Look through the entries below and report every line that has "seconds".
────────────────
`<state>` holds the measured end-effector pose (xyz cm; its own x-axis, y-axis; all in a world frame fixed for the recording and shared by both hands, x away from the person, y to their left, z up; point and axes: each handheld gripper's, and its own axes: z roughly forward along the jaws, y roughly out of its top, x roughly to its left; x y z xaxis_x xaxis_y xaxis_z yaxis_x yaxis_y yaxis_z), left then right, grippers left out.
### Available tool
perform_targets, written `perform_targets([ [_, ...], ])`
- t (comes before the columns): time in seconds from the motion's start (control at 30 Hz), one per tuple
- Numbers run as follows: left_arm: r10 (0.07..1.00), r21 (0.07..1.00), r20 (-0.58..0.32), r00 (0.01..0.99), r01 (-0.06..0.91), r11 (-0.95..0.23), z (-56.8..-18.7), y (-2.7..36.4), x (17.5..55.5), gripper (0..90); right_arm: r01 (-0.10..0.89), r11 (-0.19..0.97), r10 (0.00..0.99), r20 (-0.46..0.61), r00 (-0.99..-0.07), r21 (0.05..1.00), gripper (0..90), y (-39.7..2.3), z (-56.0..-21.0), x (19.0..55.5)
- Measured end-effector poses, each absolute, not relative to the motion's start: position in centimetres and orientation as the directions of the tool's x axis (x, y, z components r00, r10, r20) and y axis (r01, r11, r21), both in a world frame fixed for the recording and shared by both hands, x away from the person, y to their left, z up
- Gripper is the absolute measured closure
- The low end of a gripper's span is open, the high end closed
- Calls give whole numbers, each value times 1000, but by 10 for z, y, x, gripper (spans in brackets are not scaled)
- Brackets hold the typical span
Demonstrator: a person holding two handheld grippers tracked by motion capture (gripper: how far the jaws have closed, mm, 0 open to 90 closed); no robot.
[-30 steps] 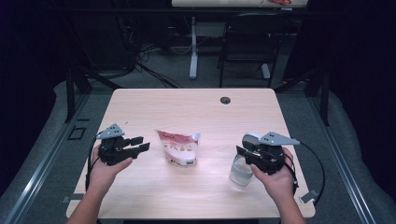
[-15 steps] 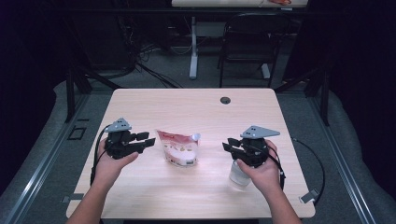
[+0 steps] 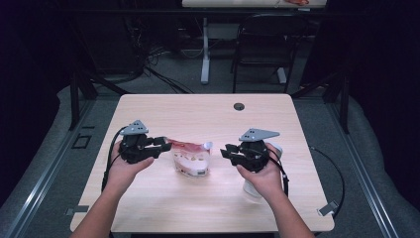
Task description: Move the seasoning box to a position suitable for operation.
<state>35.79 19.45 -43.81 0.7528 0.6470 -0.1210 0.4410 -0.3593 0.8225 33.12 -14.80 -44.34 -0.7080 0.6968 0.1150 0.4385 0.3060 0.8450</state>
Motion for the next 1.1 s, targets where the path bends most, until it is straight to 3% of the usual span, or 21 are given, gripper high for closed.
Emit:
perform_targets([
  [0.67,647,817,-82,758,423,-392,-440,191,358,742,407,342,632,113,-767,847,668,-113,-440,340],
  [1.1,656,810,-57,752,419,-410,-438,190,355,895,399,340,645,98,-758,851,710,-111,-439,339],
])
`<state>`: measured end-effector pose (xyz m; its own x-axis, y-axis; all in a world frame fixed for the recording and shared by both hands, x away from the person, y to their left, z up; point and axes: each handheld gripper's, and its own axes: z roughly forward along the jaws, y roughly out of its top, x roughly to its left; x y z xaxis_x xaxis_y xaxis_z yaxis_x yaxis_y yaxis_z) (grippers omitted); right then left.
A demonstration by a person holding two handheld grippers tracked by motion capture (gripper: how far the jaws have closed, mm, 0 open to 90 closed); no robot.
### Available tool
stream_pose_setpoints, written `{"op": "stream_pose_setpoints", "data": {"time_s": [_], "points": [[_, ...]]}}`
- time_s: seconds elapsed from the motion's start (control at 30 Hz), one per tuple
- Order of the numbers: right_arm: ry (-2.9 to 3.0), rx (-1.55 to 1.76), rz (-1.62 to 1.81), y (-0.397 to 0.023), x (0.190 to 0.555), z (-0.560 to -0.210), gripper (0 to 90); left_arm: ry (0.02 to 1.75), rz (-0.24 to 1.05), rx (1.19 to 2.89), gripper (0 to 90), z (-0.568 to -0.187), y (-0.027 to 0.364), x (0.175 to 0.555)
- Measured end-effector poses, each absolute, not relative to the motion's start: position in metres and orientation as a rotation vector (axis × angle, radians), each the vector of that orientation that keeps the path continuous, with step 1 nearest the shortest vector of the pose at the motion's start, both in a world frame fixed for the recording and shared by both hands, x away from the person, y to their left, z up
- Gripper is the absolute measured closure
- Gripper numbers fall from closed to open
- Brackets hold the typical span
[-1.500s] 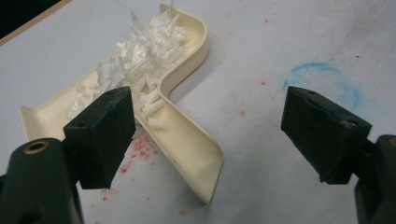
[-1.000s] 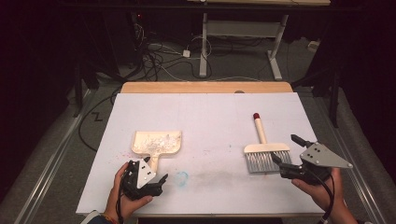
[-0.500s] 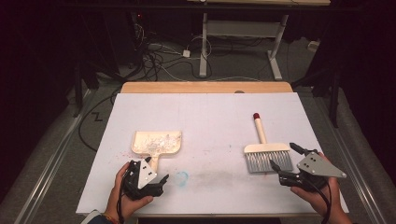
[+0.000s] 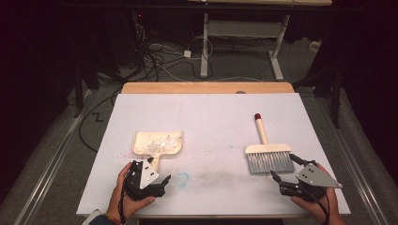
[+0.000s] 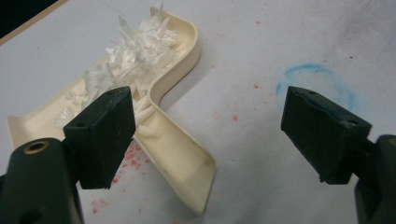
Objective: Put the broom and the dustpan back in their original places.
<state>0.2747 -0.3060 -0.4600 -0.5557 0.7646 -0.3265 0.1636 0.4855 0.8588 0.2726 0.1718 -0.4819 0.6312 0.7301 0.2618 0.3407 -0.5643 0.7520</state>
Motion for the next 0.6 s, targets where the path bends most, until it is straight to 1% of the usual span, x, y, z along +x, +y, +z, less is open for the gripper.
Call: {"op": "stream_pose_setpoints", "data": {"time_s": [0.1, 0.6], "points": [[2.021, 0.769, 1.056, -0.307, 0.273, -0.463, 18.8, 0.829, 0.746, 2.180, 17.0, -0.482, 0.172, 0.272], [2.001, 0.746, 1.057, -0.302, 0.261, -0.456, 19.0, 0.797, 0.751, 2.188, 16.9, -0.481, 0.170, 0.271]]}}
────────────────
→ Worked solution
- t (comes before the columns): time in seconds from the motion's start (control at 30 Hz), one per tuple
- time_s: seconds elapsed from the motion's start (control at 30 Hz), one per tuple

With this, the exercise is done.